We demonstrate the presence of a homeoviscous response to thermal acclimation in gill and cardiac membranes, but an absence of a detectable response in membrane fluidity among the biological membranes from the brain in the Antarctic notothenioid N. coriiceps. Because preservation of membrane fluidity is likely to be critical for optimal physiological function, our results indicate that membrane lipid remodeling (e.g., cholesterol and acyl chain length) might provide continuity of some aspect(s) of gill and cardiac function at elevated temperatures. Consistent with these findings, work by our collaborators suggests evidence of thermal plasticity in cardiovascular function of N. coriiceps following acclimation to 5 °C (Joyce et al. 2018a).

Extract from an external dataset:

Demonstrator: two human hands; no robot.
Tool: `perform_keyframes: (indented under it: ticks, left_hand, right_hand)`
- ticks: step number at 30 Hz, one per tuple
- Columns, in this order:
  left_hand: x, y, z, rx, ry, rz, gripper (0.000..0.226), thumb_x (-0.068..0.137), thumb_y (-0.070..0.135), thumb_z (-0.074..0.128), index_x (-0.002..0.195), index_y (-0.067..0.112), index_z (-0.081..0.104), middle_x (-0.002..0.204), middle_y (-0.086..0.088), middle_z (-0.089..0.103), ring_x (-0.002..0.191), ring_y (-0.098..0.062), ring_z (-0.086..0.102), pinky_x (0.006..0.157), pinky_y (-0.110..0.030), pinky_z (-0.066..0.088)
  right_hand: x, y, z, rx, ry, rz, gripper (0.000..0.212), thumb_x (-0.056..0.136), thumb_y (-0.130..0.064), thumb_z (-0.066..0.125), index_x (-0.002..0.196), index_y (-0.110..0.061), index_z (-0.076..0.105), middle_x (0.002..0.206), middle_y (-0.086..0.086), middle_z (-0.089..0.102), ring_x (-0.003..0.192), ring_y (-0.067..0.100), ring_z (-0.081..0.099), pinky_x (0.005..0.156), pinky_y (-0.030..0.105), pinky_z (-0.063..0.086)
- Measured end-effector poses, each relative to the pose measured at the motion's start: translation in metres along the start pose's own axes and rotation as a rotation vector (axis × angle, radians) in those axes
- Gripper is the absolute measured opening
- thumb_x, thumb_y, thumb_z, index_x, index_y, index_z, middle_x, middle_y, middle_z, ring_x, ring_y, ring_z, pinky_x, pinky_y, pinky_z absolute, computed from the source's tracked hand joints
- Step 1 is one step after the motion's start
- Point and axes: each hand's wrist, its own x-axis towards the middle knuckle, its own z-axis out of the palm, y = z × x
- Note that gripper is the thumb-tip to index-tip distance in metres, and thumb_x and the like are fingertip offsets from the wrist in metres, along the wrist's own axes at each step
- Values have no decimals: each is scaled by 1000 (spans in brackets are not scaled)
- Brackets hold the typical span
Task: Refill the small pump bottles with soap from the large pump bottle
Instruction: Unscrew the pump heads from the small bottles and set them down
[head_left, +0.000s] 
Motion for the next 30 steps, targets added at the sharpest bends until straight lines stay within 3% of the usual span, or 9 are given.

Our observations suggest the possibility that disruption of membrane integrity in the brain may limit performance of notothenioids in a warmer world. Evidence of membrane compensation in the notothenioid brain—relative to those of temperate and tropical animals—is well documented (Behan-Martin et al. 1993; Logue et al. 2000). Yet it remains largely unknown whether biological membranes from the brains of notothenioid fishes can respond in a manner to keep pace with warming in the Southern Ocean.